И человѣкъ одинъ въ тоскѣ неутомимой
Дать разуму отвѣтъ зоветъ пустую тьму…
Увы! незримое попрежнему незримо…
Освобожденному уму!» (Переводъ В. Курочкина).
Сборникъ стихотвореній г-жи Аккерманъ заканчивается стихотвореніемъ Le cri, которое дѣйствительно есть крикъ отчаянія, вырвавшійся изъ наболѣвшаго сердца поэта при видѣ погружающагося въ бездну небытія человѣчества. Этотъ раздирающій душу вопль есть послѣднее слово современнаго пессимизма. Для поэта, не вѣрующаго въ прогрессъ, отвергающаго христіанство, конечцо, не остается никакого другаго выхода, кромѣ отчаянія. А, между тѣмъ, выходъ указанъ давно тѣмъ самымъ христіанствомъ, передъ истинною сущностью котораго осталась слѣпа г-жа Аккерманъ. Пока человѣкъ вращается исключительно въ сферѣ своихъ личныхъ интересовъ, носится съ своими страданіями, пассивно и безплодно горюетъ о томъ, чего нельзя измѣнить, — ему не найти ни спокойствія, ни счастія. Нашъ великій сердцевѣдецъ Гоголь, въ одномъ изъ своихъ писемъ къ Данилевскому, говоритъ, что единственное лѣкарство отъ тоски и скуки, наполнившей собою весь міръ, заключается въ стремленіи къ какой-нибудь цѣли, — стремленіи, которое охватило бы всего человѣка. Поставивъ своимъ основнымъ принципомъ любовь къ человѣчеству или, выражаясь современною философскою формулой, альтруизмъ, христіанство не только расширило въ значительной степени сферу душевныхъ симпатій человѣка, но и дало его прежнему безцѣльному, эгоистическому существованію цѣль великую, возвышающую душу, — цѣль, малѣйшее приближеніе къ которой отодвинетъ на задній планъ неотвязныя мысли о краткости жизни, доставитъ человѣку несказанное внутреннее удовлетвореніе и съ избыткомъ вознаградитъ его за ненаполненную наукой пустоту.
Г-жа Аккерманъ увѣряетъ, что она говоритъ отъ лица всего человѣчества, что она есть органъ его страданій и его отчаянія; но то человѣчество, отъ имени котораго говоритъ она, едва ли составляетъ милліонную часть всего человѣчества, остальныя части котораго ведутъ во мракѣ и нищетѣ свою нескончаемую борьбу за право существованія.

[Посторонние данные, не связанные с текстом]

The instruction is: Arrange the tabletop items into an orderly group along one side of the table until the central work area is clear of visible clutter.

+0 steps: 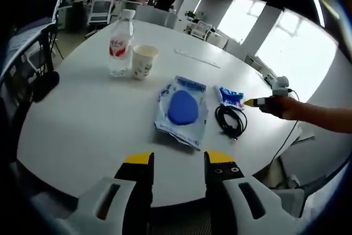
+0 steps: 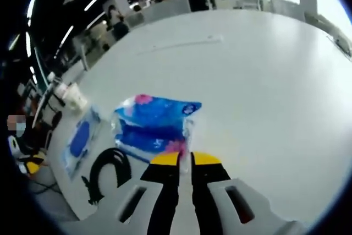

Помочь людямъ въ этой борьбѣ, разогнать мракъ, ихъ окружающій, водворить возможную на землѣ гармонію интересовъ и давно призываемое царство правды и свободы — вотъ великая соціальная задача, вотъ великая цѣль жизни, стремленіе къ которой можетъ занять и мысль, и сердце человѣчества на многія тысячи лѣтъ. Пусть велико и необъятно наполняющее міръ зло, но не менѣе велики и необъятны силы человѣчества, дружно направленныя на борьбу съ нимъ. Работая въ этомъ направленіи, человѣчество обрѣтать душевный миръ, почувствуетъ подъ своими ногами твердую почву, а приближеніе хоть на іоту къ завѣтной цѣли дастъ ему силу и бодрость на новые труды, поможетъ ему проникать свѣтлымъ взоромъ въ. загадочную даль будущаго.
- ↑ Это стихотвореніе, равно какъ и слѣдующее, я привожу въ неизданномъ переводѣ молодаго поэта Д. Д. Пагирева, которому приношу глубокую благодарность.